Repeat only the stretch of lines below that runs from the line with "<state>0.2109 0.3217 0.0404" through the line with "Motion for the", unaltered.

[[ Data shown, beginning ]]

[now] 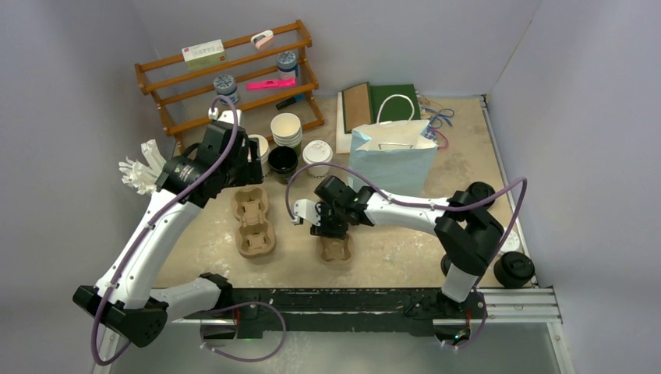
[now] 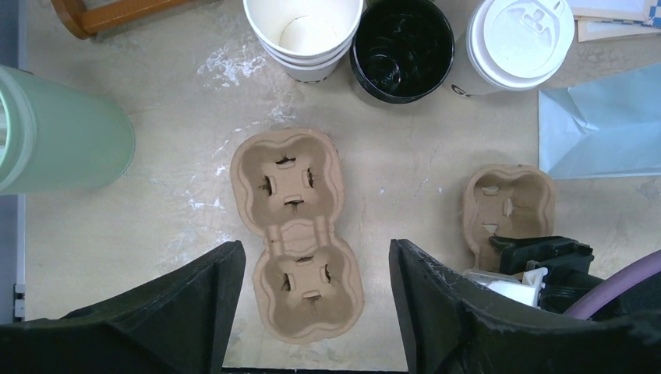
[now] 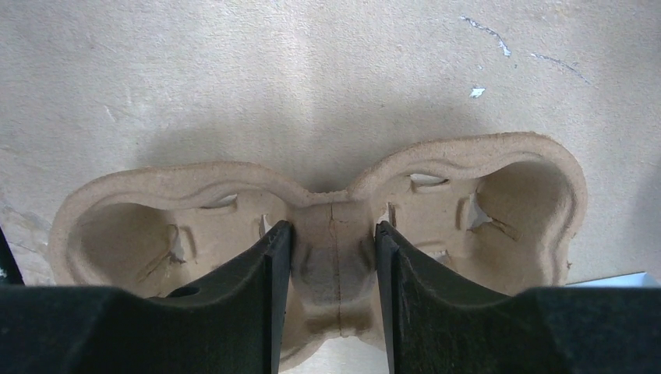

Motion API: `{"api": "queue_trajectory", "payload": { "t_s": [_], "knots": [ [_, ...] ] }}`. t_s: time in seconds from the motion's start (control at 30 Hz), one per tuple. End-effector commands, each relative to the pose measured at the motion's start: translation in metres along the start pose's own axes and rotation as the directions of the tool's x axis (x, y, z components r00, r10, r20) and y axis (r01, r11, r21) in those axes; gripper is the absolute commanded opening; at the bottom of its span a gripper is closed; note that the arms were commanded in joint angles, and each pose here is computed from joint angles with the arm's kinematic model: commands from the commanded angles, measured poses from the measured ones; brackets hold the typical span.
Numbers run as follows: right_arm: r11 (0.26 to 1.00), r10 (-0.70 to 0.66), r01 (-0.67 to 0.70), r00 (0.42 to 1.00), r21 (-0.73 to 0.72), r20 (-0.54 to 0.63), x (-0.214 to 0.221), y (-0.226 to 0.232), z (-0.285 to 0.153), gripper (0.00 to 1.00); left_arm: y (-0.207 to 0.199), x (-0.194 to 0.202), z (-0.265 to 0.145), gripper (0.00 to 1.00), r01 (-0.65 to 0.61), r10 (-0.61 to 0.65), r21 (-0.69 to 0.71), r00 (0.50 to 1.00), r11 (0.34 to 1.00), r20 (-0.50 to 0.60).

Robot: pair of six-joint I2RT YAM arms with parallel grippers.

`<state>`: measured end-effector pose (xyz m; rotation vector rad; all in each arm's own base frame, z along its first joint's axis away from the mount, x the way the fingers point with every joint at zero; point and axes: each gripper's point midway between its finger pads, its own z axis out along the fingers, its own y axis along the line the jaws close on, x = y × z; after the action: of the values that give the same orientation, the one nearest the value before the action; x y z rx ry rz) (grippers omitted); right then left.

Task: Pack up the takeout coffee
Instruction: Pick up the cup tray from the center of the board.

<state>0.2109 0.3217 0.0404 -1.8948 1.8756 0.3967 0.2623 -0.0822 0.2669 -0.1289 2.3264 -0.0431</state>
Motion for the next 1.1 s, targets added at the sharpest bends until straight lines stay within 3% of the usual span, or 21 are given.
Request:
{"api": "queue_trajectory", "payload": {
  "t_s": [0.0,0.33,0.57,0.67,0.83,1.0,1.07],
  "knots": [
    [0.999,-0.024,0.024,1.0,-0.027,0.003,0.0,0.004,0.003,0.43,0.004,-0.011,-0.007,0.7,-0.017,0.017,-0.012,0.999,1.0,0.032],
    [1.0,-0.003,0.004,0.997,-0.009,0.079,-0.028,0.0,-0.024,0.4,0.004,-0.011,-0.005,0.7,-0.019,0.019,-0.012,0.999,1.0,0.033],
    [0.996,0.049,-0.068,0.95,0.05,0.309,-0.098,-0.012,-0.097,0.4,0.003,-0.022,-0.008,0.7,-0.009,0.01,-0.015,0.998,1.0,0.063],
    [0.991,0.092,-0.125,0.887,0.044,0.452,-0.135,-0.013,-0.136,0.39,0.006,-0.032,-0.013,0.66,0.008,-0.005,-0.031,0.995,0.999,0.095],
    [0.967,0.128,-0.242,0.74,0.084,0.66,-0.188,-0.027,-0.215,0.33,0.007,-0.062,-0.036,0.62,0.087,-0.089,0.017,0.961,0.996,0.262],
    [0.836,0.24,-0.534,0.565,0.127,0.79,-0.201,-0.069,-0.285,0.23,-0.018,-0.078,-0.033,0.59,0.088,-0.124,0.132,0.947,0.987,0.296],
    [0.77,0.275,-0.627,0.498,0.123,0.822,-0.201,-0.081,-0.309,0.28,-0.034,-0.08,-0.027,0.59,0.078,-0.13,0.191,0.953,0.978,0.274]
  ]
}}
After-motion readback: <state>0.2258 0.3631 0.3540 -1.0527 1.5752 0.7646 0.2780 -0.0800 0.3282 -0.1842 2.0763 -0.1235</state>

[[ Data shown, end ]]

Response
<state>0.2109 0.3217 0.0404 -1.8948 1.8756 0.3967 0.2623 -0.0822 0.2669 -0.1289 2.3264 -0.0431</state>
Motion for the next 1.1 s, targets added at the sharpest bends until straight lines stay within 3% of the usual span, or 21 are given.

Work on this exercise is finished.